Odd, no one has mentioned the obvious: Bite the bullet, and go for 8 layer, The layers will be thinner, less chewed up and board's operation will be generally quieter. You should breeze through EMC testing and today 8 layer is not that much more, not really.

1 SIG1 & COMP 8 mil FR4 2 GND 10 mil prepreg 3 SIG2 8 mil FR4 4 VCC 10?? mil prepreg 5 GND 8 mil FR4 6 SIG3 10 mil prepreg 7 GND 8 mil FR4 8 SIG4 & Misc Bypass

that way smaller trace widths on the outside layers can give controlled Zo, being 3 layers, GND plane itself has lower impedance Vcc & GND are close together to gain advantage of 'free' capacitance If you need it, even SIG2 and SIG3 layers can yield fairly well controlled Zo

Ok, Ok, Can't addd the extra layer?
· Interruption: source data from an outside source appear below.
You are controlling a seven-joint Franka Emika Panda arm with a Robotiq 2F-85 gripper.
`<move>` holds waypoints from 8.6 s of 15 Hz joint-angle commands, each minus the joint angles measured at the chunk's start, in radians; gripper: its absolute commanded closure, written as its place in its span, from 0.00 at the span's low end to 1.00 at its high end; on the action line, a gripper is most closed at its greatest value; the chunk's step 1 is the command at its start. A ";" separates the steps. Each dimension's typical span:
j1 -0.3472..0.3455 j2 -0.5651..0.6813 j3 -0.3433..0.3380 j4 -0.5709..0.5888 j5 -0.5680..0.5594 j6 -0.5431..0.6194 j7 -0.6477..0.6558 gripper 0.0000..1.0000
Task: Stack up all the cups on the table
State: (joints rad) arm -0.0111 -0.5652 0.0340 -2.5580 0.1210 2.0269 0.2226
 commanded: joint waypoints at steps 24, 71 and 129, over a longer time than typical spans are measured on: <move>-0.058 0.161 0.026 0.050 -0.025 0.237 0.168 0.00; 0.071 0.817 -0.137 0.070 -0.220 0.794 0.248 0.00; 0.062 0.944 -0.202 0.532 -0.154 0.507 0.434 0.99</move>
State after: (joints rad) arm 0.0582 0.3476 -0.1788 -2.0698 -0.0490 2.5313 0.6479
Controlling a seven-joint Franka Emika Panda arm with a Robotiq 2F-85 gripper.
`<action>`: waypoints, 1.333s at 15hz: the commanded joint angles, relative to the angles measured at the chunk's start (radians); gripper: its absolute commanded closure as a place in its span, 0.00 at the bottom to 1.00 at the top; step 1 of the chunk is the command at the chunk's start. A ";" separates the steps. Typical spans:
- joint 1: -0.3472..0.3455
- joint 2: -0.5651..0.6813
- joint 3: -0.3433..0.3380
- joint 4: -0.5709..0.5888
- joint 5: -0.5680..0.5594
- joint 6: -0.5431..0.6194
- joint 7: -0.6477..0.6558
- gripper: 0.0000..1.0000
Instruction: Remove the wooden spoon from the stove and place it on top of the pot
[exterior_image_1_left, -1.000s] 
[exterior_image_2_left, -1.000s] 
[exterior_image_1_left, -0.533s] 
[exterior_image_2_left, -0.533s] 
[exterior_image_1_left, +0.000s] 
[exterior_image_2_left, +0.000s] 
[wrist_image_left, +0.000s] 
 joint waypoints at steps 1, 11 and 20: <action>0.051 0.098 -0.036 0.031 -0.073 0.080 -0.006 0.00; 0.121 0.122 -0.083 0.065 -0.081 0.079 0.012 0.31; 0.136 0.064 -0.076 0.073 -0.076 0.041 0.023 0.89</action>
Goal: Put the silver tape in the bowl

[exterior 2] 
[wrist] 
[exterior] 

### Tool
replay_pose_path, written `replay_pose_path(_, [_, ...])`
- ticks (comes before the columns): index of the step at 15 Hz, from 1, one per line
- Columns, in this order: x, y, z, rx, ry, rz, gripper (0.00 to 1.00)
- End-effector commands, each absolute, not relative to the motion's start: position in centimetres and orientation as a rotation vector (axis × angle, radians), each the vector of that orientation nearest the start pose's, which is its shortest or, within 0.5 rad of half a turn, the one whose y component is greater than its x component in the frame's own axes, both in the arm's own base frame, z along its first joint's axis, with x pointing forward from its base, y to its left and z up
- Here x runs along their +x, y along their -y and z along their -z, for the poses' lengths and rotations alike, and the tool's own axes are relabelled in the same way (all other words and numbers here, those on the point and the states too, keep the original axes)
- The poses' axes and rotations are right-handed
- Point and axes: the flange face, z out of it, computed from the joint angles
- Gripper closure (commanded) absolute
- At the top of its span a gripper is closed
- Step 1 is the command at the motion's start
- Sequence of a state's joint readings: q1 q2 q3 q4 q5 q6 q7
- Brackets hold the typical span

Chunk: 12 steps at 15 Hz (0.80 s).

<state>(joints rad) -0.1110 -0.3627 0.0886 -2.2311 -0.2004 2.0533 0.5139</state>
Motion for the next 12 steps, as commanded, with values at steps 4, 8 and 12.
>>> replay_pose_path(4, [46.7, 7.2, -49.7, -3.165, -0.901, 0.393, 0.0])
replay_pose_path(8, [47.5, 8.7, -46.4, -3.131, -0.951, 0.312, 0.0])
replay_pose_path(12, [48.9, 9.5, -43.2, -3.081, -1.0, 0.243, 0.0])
Can you go to 32 mil total ? use 6 mil FR4 leftover prepreg as below:

if not:and MUST be 62 mil total:

1 SIG1 & COMP 12 mil FR4 2 SIG2 [+ necessary GNDs] 13 mil prepreg 3 GND 12 mil FR4 4 VCC 13 mil prepreg 5 SIG3 [+ necessary GNDs] 12 mil FR4 6 SIG4 & Misc

Won't be as quiet for EMC but will make connections give controlled Zo on the surfaces, and probably work.

But I NEVER recommend separating VCC and GND planes because that often becomes a true EMC nightmare later.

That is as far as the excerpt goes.